Tuesday, October 2, 2012

German Hospitality and the Wurst Way to Get a Hot Dog

Beer and brats at a Saturday volkfest in Frankfurt.

Our European adventure began like all other modern transglobal expeditions – at the airport. With a six hour flight to New York followed by a nine hour red-eye to Frankfurt, Kip thought it would be cool to spend our four-hour layover running into the city to see the 911 Memorial. I was craving a NYC street  hotdog, so I set aside my concerns and decided to go for it. It was a fun idea to race around train stations and the subway, but by the time we got to the 911 Memorial we discovered we need a timed ticket to go inside and it was already time to head back to the airport. We found our hot dog and barely made it back to Kennedy as the last passengers were boarding the plane. And maybe that is why my luggage went to Paris instead of Frankfurt.

On the quest for a NYC street hot dog. What were we thinking?

So much for a hot dog,

I should have known we were headed to the very birthplace of sausaged meat.

When we got to Frankfurt Saturday morning we immediately checked into a chic cheap hotel with a recycled jeans theme and took a jet lag nap. We woke up hungry and disoriented and decided to take the advice of the German travel guide I picked up at the library before we left and we headed out to find the Saturday farmers market.

We walked a mile or so through Frankfurt and found the most delightful farmers’ market I have ever seen. Fall was in full swing and there were stands of local apples and squash and everything you would expect to see on a fall table.
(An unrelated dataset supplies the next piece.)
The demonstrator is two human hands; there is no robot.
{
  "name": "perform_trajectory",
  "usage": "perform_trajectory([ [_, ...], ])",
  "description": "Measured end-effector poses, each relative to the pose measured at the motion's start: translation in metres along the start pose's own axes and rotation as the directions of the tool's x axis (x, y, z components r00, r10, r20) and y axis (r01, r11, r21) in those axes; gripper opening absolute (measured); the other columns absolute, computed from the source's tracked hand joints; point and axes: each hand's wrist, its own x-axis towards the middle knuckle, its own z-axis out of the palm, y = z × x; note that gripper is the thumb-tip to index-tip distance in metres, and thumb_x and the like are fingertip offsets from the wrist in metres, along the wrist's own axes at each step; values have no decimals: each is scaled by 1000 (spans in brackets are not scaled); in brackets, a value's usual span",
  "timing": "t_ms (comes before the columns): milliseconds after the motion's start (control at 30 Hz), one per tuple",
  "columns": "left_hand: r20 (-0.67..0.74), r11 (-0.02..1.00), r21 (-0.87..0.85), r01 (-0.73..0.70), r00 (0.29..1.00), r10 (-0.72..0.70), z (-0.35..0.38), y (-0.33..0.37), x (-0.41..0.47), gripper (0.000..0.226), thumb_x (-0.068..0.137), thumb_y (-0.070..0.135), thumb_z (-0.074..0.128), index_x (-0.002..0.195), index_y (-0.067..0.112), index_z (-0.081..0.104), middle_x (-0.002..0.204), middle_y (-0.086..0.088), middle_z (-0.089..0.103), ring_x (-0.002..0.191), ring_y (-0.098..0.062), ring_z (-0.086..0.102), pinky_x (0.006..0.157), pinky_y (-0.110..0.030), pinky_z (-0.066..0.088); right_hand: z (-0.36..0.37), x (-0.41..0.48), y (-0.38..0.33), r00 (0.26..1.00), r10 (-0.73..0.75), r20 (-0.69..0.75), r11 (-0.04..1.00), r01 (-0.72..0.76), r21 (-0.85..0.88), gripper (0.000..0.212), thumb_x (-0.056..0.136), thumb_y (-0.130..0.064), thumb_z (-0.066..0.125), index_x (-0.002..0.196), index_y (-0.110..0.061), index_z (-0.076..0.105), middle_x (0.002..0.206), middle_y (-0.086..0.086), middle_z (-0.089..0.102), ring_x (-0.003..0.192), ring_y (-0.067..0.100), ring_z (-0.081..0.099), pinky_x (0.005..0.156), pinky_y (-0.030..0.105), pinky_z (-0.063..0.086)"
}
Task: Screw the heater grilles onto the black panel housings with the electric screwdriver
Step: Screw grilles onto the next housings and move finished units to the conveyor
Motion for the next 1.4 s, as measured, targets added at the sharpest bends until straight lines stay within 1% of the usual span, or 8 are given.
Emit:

Frankfurt is famous for its Apfelwein, a cross between apple cider and weak beer, so several vendors were selling wine glasses of the yellow stuff. I tried to use a little German to order and was reminded that Germans count “one” on their thumbs so holding up an index finger and saying “I’d like one,” is likely to produce confused looks from the server and two glasses. With the help of a couple English speaking students we managed to get one glass to share.

The real treat at this mini Oktoberfest was a mobile restaurant serving up plates of sauerkraut, bratwursts, pork, fried potatoes and everything else characteristically German. Everything was heated over gigantic cast iron frying pans and handed to customers on real ceramic plates which they expected patrons to return for a one Euro deposit.

We got steaming plates of food and found a place at a crowded picnic table. Having read that it was acceptable etiquette to ask if you could join a table, we found a friendly couple and joined their conversation. They had lived in America, spoke perfect English and were delighted to include us. The husband who was a proud Bavarian told us all about that area of Germany. He was wearing the traditional Bavarian coat and had just come from Munich for the opening of Oktoberfest there. When we got ready to leave they invited us to join them later that evening for dinner with the rest of their family.
Tired and jet lagged but happy

Sharing food and stories with our new friends. The "grandmas" were the best. They laughed the entire meal. I have no idea what the jokes were about, but they seemed to be enjoying their beer too.

We took our new friends up on their offer and had one of the richest cultural experiences a tourist can find. The crowded restaurant was a traditional eatery with long narrow tables each occupied by large groups sharing pitchers of Apfelwein and plates of savory meats, sauerkraut and pork. The couple and their adult children and their childrens’ friends filled the long table almost uncomfortably, but when we arrived they squeezed together and made room for us. They treated us like celebrities and wanted to hear all about our travels and our life in the US. They explained everything about the food, including the tip that most of them watered the Apfelwein with soda to make it more palatable, and then they insisted on treating us.

Sharing a toast of peach liqueur with the German family at Adolf Wagner's.

Kip and I have always valued hospitality and we try to be generous to friends and strangers, but we were both astonished at this German family’s eagerness to welcome us. It was the kind of kindness that has life power. Once you have experienced such hospitality you want to offer it to someone else.